# log_3(x+12)+log_3(x-12)=4 ?

$x = 15$

#### Explanation:

We have:

${\log}_{3} \left(x + 12\right) + {\log}_{3} \left(x - 12\right) = 4$

We can combine the left side by saying:

${\log}_{3} \left(\left(x + 12\right) \left(x - 12\right)\right) = 4$

Know that we can rewrite log questions using the following format:

${a}^{b} = c \iff {\log}_{a} c = b$

So we can write out question as:

${3}^{4} = \left(x + 12\right) \left(x - 12\right)$

And let's expand:

$81 = {x}^{2} - 144$

${x}^{2} = 225$

$x = \pm 15$

And now let's test the solutions:

For $x = 15$

${\log}_{3} \left(x + 12\right) + {\log}_{3} \left(x - 12\right) = 4$

${\log}_{3} \left(15 + 12\right) + {\log}_{3} \left(15 - 12\right) = 4$

${\log}_{3} \left(27\right) + {\log}_{3} \left(3\right) = 4$

$3 + 1 = 4$

For $x = - 15$

${\log}_{3} \left(- 15 + 12\right) + {\log}_{3} \left(- 15 - 12\right) = 4$

${\log}_{3} \left(- 3\right) + {\log}_{3} \left(- 27\right) = 4$ and this doesn't work because we can't have negatives inside the log function.

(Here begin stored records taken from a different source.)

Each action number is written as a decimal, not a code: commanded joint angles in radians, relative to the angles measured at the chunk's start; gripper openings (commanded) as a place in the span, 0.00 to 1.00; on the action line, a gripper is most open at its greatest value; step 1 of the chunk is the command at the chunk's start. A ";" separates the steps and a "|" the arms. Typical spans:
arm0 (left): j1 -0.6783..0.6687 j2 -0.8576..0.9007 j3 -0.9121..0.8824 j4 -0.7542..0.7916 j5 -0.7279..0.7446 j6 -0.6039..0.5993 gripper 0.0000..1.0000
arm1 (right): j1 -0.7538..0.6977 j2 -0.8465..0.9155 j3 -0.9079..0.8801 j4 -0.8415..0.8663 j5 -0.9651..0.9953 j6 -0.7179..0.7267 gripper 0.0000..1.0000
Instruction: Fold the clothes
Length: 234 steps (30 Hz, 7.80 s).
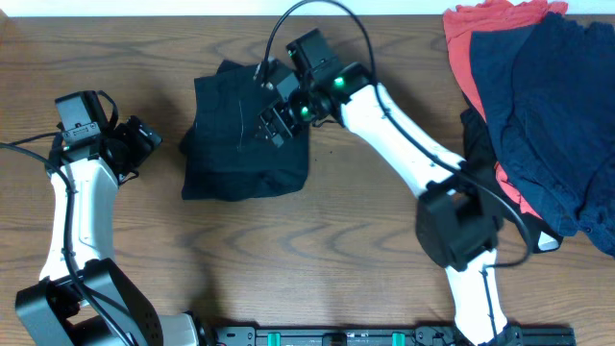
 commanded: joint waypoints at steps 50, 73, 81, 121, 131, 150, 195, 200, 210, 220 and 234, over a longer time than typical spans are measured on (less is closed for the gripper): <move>-0.169 0.314 0.042 0.282 0.235 0.632 0.92 | -0.270 -0.004 0.296 -0.524 0.154 -0.085 0.99; -0.266 0.405 0.041 0.282 0.260 0.639 0.11 | -0.273 -0.004 0.296 -0.516 0.233 -0.109 0.99; -0.242 0.405 0.041 0.345 0.259 0.379 0.06 | -0.273 -0.004 0.296 -0.509 0.233 -0.109 0.99; -0.187 0.662 0.026 1.169 -0.204 -1.091 0.06 | -0.273 -0.004 0.296 -0.496 0.233 -0.082 0.99; -0.184 0.652 0.026 1.172 -0.063 -0.795 0.98 | -0.273 -0.004 0.296 -0.463 0.232 -0.082 0.99; -0.193 0.242 0.026 0.666 0.229 0.074 0.98 | -0.273 -0.004 0.296 -0.433 0.223 -0.082 0.99; -0.265 -0.188 0.026 0.332 0.163 0.362 0.98 | -0.272 -0.626 0.362 -0.723 0.618 -0.083 0.99; -0.265 -0.188 0.026 0.332 0.163 0.362 0.98 | -0.272 -0.626 0.362 -0.750 0.618 -0.083 0.99; -0.265 -0.188 0.026 0.332 0.163 0.362 0.98 | -0.272 -0.626 0.362 -0.750 0.618 -0.083 0.99; -0.265 -0.188 0.026 0.332 0.163 0.362 0.98 | -0.271 -0.626 0.362 -0.763 0.613 -0.082 0.99; -0.265 -0.188 0.026 0.332 0.163 0.362 0.98 | -0.319 -0.714 0.105 -0.306 0.594 -0.083 0.99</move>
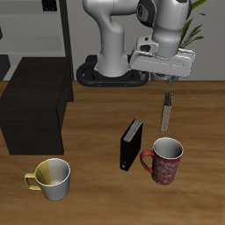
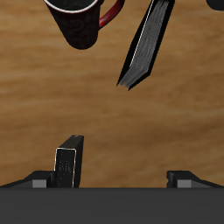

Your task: Place the yellow book flat on top of the shelf

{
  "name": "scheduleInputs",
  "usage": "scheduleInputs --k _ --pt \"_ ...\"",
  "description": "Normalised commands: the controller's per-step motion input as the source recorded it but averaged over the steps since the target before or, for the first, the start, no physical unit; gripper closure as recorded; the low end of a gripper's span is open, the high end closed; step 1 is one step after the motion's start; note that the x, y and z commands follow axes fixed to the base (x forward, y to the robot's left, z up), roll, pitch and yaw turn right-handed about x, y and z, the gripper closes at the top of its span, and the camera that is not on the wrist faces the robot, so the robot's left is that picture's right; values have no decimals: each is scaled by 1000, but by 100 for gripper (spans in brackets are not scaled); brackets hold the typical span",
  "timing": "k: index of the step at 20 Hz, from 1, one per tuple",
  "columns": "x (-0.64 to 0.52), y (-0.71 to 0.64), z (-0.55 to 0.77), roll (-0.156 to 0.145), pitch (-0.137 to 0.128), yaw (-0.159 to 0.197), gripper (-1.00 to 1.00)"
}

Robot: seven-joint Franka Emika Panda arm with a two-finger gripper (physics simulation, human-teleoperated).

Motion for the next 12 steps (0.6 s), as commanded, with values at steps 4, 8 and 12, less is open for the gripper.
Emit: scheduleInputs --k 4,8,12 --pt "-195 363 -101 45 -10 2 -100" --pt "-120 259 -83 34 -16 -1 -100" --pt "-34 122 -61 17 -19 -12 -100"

Therefore our solution is $x = 15$

Oct 11, 2016

$x = 15$

#### Explanation:

I have assumed that you meant ${\log}_{3}$ as I have now shown in the question.

First problem:
You can't mix log terms and number terms, all one or all the other.

Second problem:
How do you write 4 as ${\log}_{3}$?

Compare:
${10}^{1} = 10 \Leftrightarrow {\log}_{10} 10 = 1 \text{ and } {3}^{1} = 3 \Leftrightarrow {\log}_{3} 3 =$
${10}^{2} = 100 \Leftrightarrow {\log}_{100} = 2 \text{ and } {3}^{2} = 9 \Leftrightarrow {\log}_{3} 9 = 2$
${10}^{3} = 1000 \Leftrightarrow {\log}_{1000} = 3 \text{ and } {3}^{3} = 27 \Leftrightarrow {\log}_{3} 27 = 3$

${\log}_{3} \left(x + 12\right) + {\log}_{3} \left(x - 12\right) = \textcolor{red}{4} \text{ } \leftarrow$ can be written as:
${\log}_{3} \left(x + 12\right) + {\log}_{3} \left(x - 12\right) = \textcolor{red}{{\log}_{3} 81}$

Condense the two log terms into one:

${\log}_{3} \left(x + 12\right) \left(x - 12\right) = {\log}_{3} 81$

Now use the log law: If $\log A = \log B \Leftrightarrow A = B$

$\cancel{{\log}_{3}} \left(x + 12\right) \left(x - 12\right) = \cancel{{\log}_{3}} 81$

$\left(x + 12\right) \left(x - 12\right) = 81 \text{ } \leftarrow$ notice the difference of squares

${x}^{2} - 144 = 81$

${x}^{2} = 225$

$x = \pm \sqrt{225} = \pm 15$

However in this question, $- 15$ is not valid.

$x = 15$

Be sure to notice the base is 3, not 10!